While details about Discovery’s third season — which will pick up directly after the wild Season 2 finale that sent the titular ship nearly 1000 years into the future — are being kept under wraps, CBS offered up brief portraits of the newest characters.
Del Barrio’s non-binary Adira is described as having “a confidence and self-assurance well beyond their years,” and they will form a strong relationship with Paul and Hugh once onboard Discovery. “Adira is a wonderfully complex character. Mainly because of this duality they have within them: They're astonishingly intelligent and yet they're still a kid,” del Barrio said in a new interview with Nick Adams, GLAAD’s Director of Transgender Representation. “They experience their emotions at a heightened level, like most teenagers. That's what makes them so fun to play.”
Since coming out as transgender in 2014 — the first Asian-American television actor to do so — Alexander has appeared on the Netflix series The OA, as well as in the blockbuster video game, The Last of Us Part II.

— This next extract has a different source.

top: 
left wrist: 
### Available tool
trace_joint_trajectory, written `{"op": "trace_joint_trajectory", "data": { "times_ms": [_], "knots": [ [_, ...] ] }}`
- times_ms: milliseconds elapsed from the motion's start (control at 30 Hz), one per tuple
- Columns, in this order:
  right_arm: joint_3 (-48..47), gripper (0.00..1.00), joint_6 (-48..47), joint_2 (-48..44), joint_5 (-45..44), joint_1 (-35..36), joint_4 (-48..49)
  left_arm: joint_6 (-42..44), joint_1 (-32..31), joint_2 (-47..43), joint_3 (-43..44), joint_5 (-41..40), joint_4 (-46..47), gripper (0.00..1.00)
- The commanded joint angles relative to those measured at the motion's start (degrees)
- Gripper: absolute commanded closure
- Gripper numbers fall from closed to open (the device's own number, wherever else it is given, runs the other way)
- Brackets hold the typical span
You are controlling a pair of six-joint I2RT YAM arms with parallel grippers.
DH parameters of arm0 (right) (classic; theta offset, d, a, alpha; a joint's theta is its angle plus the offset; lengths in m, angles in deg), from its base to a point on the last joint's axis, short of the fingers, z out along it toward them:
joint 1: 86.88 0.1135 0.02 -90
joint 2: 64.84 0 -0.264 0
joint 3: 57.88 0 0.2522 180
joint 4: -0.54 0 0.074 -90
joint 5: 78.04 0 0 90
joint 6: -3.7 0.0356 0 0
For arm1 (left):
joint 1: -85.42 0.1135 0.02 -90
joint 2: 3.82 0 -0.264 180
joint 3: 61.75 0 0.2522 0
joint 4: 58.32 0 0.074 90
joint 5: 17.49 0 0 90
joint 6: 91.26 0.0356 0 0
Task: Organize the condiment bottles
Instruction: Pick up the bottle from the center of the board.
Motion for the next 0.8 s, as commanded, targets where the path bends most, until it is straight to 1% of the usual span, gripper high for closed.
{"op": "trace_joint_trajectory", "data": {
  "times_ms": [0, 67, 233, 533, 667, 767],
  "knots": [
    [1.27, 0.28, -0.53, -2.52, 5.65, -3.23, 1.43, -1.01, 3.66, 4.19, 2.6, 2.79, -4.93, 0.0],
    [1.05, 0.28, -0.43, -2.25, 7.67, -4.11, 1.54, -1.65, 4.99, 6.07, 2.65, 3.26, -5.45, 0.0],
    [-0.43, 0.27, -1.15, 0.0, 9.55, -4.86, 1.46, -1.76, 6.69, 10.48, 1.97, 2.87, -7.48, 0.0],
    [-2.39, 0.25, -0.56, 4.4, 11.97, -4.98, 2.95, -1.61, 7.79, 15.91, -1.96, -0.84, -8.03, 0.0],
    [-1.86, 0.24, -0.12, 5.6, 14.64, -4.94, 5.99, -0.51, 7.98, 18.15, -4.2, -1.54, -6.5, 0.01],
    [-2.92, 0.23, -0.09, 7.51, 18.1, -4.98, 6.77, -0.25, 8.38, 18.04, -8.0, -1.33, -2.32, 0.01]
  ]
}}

Their Discovery character, Gray, hails from the planet Trill, the native home of such fan favourite Trek personalities as Deep Space Nine’s Jadzia Dax. Like many Trills, Gray is anticipating the day when his body will host a symbiont, only to have his life take what’s described as “an unexpected turn.”
Discovery’s commitment to diversity shouldn’t be unexpected to longtime Star Trek fans. From the franchise’s earliest days, Roddenberry sought to present a utopian future where prejudice is a distant memory. Admittedly, Star Trek’s subsequent minders were slower to acknowledge some groups. Speaking with Yahoo Entertainment earlier this year, Central Park birder and comic book writer, Christian Cooper, recalled the difficulties of introducing the first gay Star Trek character, Yoshi Mishima, in the pages of the short-lived Starfleet Academy comic.
“The character who was originally supposed to be gay was Matthew Decker, the squad leader,” Cooper said. “But Paramount wouldn’t let me make the leader of the squadron gay; they thought that was a bridge too far. If someone was going to boldly go there, it would have to be the TV series or the movies, not the comics.” Leave it to Discovery to build that bridge to the non-binary and transgender communities at last.
Season 3 of Star Trek: Discovery is coming to Netflix UK soon.